Amaç, terörü Güneydoğu ve Doğu illerimizden, Batı illerimize taşıyarak, güvenlik kuvvetlerinin alan hakimiyeti sağlamalarını zorlaştırmaktır.

Terör eyleminin, Ankara'da ve üstelik Genelkurmay Başkanlığına 300 metre mesafede gerçekleştirilmesi, üzerinde önemle durulması gereken başka bir nokta.

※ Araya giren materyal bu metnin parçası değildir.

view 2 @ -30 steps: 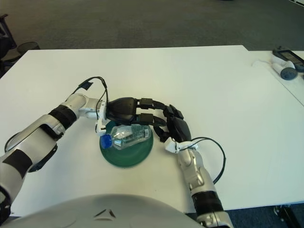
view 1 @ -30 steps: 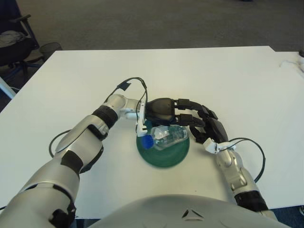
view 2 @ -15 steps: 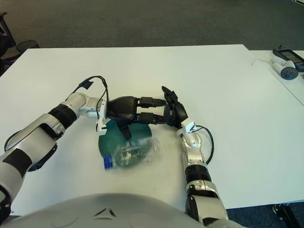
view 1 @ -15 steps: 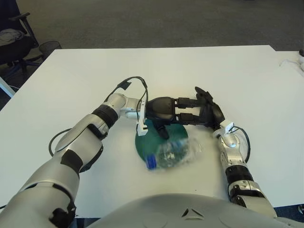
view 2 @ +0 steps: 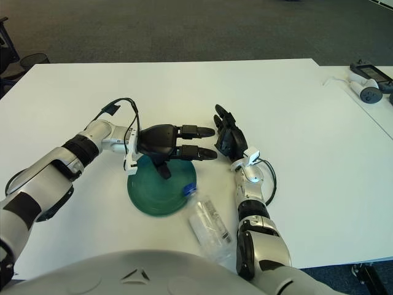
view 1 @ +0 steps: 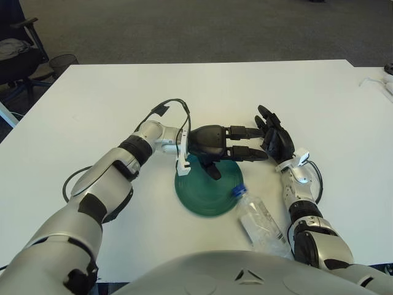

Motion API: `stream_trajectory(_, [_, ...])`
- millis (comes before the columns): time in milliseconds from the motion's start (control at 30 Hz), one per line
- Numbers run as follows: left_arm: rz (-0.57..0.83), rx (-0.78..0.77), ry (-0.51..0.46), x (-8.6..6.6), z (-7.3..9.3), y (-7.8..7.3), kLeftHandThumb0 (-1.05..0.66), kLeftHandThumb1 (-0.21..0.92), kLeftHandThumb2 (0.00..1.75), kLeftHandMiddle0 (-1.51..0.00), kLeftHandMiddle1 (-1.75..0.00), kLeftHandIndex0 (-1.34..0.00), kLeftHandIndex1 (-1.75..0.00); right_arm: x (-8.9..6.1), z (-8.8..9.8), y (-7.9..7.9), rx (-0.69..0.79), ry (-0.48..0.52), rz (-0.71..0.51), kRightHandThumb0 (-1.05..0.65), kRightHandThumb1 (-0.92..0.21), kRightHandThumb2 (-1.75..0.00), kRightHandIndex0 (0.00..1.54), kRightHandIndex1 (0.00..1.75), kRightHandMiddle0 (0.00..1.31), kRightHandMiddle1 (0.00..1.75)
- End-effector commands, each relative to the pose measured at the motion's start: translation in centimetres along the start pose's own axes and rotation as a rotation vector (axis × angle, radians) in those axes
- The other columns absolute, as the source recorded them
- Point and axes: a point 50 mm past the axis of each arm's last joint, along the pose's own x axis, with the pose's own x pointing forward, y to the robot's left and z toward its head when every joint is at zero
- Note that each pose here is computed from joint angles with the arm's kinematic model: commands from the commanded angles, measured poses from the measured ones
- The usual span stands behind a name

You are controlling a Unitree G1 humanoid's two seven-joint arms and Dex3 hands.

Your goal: Put the bottle into the plate.

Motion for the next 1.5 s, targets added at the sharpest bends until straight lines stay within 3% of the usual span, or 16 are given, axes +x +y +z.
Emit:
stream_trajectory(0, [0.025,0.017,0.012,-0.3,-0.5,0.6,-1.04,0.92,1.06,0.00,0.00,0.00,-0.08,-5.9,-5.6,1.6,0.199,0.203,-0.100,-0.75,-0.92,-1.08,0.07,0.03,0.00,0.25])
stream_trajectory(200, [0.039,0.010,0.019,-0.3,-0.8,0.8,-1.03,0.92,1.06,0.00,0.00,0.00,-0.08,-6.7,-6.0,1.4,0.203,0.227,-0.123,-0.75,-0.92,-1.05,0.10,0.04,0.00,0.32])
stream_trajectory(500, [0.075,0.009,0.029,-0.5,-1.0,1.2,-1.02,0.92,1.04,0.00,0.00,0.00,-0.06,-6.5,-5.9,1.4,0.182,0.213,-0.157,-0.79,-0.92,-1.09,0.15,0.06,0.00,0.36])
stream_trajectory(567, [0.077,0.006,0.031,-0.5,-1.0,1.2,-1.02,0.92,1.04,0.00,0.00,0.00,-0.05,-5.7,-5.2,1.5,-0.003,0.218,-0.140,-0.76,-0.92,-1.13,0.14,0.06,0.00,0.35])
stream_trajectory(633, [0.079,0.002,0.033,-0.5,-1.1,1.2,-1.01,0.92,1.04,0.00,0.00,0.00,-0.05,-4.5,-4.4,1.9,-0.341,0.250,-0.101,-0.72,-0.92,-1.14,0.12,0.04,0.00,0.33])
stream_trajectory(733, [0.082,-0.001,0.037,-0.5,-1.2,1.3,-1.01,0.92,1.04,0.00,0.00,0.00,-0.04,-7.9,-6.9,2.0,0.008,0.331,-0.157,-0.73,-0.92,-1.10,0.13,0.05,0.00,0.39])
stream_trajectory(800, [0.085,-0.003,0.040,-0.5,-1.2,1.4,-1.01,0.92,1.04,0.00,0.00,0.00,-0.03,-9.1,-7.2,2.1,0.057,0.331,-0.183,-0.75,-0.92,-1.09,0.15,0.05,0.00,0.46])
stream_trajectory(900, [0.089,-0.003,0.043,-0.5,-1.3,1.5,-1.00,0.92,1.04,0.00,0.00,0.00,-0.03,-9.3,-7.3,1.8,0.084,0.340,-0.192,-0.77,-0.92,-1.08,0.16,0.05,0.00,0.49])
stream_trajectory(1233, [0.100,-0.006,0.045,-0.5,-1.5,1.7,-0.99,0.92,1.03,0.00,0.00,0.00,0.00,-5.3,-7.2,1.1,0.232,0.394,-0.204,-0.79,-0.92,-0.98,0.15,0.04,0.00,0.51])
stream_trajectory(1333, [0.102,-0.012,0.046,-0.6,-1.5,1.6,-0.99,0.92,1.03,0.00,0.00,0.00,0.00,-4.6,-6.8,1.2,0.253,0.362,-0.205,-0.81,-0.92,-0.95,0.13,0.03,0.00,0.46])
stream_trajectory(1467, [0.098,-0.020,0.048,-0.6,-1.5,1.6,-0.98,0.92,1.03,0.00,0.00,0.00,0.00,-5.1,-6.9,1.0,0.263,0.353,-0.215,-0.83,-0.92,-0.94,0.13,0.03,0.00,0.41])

Son olarak. Türkiye'deki politik iktidarın, ABD merkezli politikalar doğrultusunda bölge ülkelerini karşısına alması ve Suriye'ye terör ihraç etmeye başladığından dönemden bu yana:

Gaziantep, Reyhanlı, Diyarbakır, Suruç, Ankara, İstanbul - Sultan Ahmet patlamalarında ve yine Ankara'da gerçekleşen son patlamada yüzlerce insan öldü ve Güneydoğu’daki operasyonlarda Temmuz'dan bu yana yüzlerce şehit verdik.

Sayın Ümit Özdağ’ın yazının girişindeki tespitini hatırlayacak olursak: Süreç, bu şekilde devam ederse, Suriye'nin Afganistanlaşması, Türkiye'nin Pakistanlaşması sürecinden; en çok zarar gören ülke maalesef Türkiye olacak.